[Assigned task] Copy every line of the data in which the word "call" occurs.

——————

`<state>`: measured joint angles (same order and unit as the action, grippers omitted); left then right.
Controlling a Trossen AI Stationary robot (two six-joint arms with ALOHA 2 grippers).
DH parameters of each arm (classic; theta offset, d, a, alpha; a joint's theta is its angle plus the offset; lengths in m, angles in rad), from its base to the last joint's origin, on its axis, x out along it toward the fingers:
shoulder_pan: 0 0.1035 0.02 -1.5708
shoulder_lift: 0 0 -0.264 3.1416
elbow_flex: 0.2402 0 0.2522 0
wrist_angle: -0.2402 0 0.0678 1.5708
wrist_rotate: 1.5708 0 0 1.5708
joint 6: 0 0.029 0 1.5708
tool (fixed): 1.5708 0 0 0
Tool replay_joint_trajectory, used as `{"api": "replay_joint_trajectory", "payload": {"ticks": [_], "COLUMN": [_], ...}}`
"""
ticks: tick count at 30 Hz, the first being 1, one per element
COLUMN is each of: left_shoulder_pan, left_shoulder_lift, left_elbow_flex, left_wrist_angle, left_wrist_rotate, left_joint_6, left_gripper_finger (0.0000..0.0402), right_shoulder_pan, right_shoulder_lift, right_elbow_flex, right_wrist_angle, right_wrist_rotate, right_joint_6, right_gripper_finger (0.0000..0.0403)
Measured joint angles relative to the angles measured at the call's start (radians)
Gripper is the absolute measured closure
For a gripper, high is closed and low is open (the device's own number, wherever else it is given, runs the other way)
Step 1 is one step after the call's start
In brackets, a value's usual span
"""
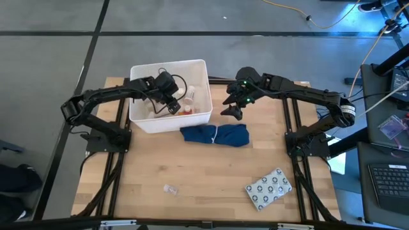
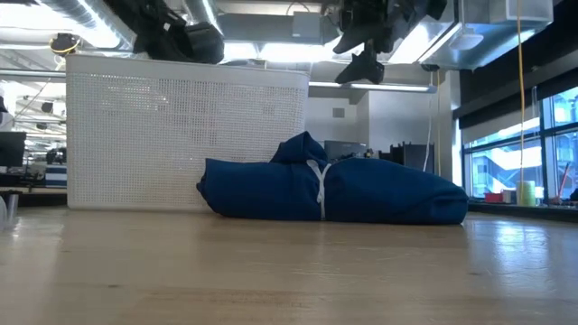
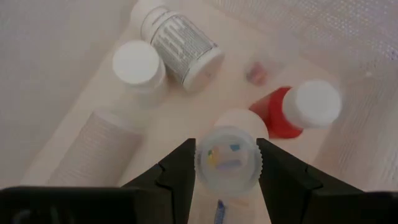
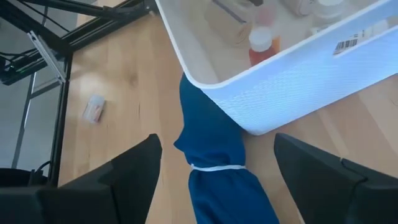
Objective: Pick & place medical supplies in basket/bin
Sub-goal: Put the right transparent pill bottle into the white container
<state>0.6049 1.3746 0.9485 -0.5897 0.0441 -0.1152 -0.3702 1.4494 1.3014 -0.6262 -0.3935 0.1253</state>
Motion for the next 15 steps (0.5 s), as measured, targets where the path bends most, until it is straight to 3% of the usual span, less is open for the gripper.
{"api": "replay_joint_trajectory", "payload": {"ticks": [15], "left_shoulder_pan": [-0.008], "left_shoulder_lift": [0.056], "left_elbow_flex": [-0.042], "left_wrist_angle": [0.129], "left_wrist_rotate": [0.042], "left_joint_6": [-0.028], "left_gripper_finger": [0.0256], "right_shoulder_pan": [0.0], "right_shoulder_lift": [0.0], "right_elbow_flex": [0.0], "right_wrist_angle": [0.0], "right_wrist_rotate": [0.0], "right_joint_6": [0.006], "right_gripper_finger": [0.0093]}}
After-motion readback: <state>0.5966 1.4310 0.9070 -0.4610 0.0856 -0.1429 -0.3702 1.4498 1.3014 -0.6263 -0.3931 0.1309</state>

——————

[Output below]
Measured joint angles relative to the angles measured at the call's start (radians)
Step 1 is one step after the call's start

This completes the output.